«Pour la première fois de leur très longue histoire, les Égyptiens vont voter sans connaître à l'avance l'identité de leur prochain président.»

C'est le politicologue égyptien Mustapha al-Sayyid, joint par téléphone hier, qui attire mon attention sur le caractère historique de l'élection présidentielle qui commence aujourd'hui, en Égypte. Un fait facile à oublier dans la prolifération des mauvaises nouvelles qui nous viennent de ce pays depuis la chute de son ex-président, Hosni Moubarak.

Pendant les 15 mois qui ont suivi la débâcle du dictateur, son régime, ou ce qu'il en restait, s'est accroché au pouvoir de toutes les manières possibles. Après avoir poussé Moubarak vers la sortie, l'armée a réprimé les opposants, de simples blogueurs ont atterri en prison, il y a eu de la torture et des explosions de violence visant, entre autres, les chrétiens.

Aux législatives de novembre, les révolutionnaires de la première heure se sont fait doubler par les islamistes, y compris les plus rétrogrades.
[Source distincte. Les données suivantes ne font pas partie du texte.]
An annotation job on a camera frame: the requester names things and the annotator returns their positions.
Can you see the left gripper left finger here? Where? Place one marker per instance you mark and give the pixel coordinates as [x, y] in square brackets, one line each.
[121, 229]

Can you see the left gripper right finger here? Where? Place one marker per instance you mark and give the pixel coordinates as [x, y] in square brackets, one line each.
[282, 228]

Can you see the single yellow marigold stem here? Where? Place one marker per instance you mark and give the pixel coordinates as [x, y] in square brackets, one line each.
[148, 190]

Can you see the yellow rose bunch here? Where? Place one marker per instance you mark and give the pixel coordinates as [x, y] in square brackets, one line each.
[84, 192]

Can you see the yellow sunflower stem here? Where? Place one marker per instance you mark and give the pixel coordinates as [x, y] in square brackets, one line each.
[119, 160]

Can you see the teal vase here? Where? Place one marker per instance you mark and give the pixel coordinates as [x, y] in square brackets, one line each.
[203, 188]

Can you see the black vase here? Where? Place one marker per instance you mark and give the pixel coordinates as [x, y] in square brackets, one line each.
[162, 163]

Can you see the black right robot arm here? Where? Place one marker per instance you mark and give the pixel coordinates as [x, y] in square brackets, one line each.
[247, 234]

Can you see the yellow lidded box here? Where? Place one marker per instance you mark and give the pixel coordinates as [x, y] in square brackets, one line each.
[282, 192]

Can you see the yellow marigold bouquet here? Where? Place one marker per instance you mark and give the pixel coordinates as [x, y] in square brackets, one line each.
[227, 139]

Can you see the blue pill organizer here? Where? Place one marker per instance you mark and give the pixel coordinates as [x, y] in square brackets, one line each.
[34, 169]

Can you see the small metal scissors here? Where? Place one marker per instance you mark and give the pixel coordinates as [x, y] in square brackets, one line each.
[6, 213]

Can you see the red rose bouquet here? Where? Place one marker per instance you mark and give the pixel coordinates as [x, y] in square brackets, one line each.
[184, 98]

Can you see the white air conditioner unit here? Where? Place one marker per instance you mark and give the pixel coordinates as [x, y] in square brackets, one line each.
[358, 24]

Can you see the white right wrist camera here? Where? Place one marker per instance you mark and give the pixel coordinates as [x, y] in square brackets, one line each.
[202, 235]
Quand les nouveaux élus ont entrepris d'écrire la nouvelle constitution du pays, l'exercice a lamentablement déraillé. À un point tel qu'au moment d'élire leur prochain président, les Égyptiens ignorent quelle sera au juste l'étendue de ses pouvoirs...
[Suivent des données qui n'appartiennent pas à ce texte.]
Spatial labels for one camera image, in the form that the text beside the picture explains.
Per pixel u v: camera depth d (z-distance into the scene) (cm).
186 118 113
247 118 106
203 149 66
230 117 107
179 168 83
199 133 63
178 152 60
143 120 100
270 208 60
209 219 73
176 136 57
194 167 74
Et pourtant, le vote de cette semaine, qui sera vraisemblablement suivi par un deuxième tour en juin, marque une date historique. Quel que soit le gagnant, le retour en arrière n'est plus possible, assure Mustapha al-Sayyid. Selon lui, l'armée qui dirige le pays depuis 15 mois est prête à céder le pouvoir aux civils. Elle va continuer à vouloir influencer les mesures qui la concernent, mais pour le reste, «les militaires vont retourner dans leurs baraques».

Ahmad Zewail, Prix Nobel égyptien de chimie, partage cet optimisme. «Depuis Ramsès II [...], les Égyptiens n'ont jamais pu voir un débat sur l'identité de la personne qui exercera les plus hauts pouvoirs au pays», écrit-il dans le Christian Science Monitor. La semaine dernière, les deux principaux candidats à ce poste, l'ancien président de la Ligue arabe Amr Moussa et le Frère musulman défroqué Abdel Moneim Aboul Fotouh, se sont affrontés pendant quatre heures dans un débat télédiffusé. Un précédent qui, selon Ahmad Zewail, fait contrepoids à l'image d'un pays sombrant inexorablement dans le chaos et l'intolérance...

Une douzaine de candidats se présentent au premier tour de la présidentielle. Les sondages accordent une légère avance à Abdel Moneim Aboul Fotouh, que l'on décrit souvent comme un Erdogan égyptien, en référence à l'islamisme modéré du président de la Turquie. Il est par exemple opposé à l'imposition du voile islamique, et s'est déjà montré ouvert aux conversions religieuses - sujet ultradélicat en Égypte.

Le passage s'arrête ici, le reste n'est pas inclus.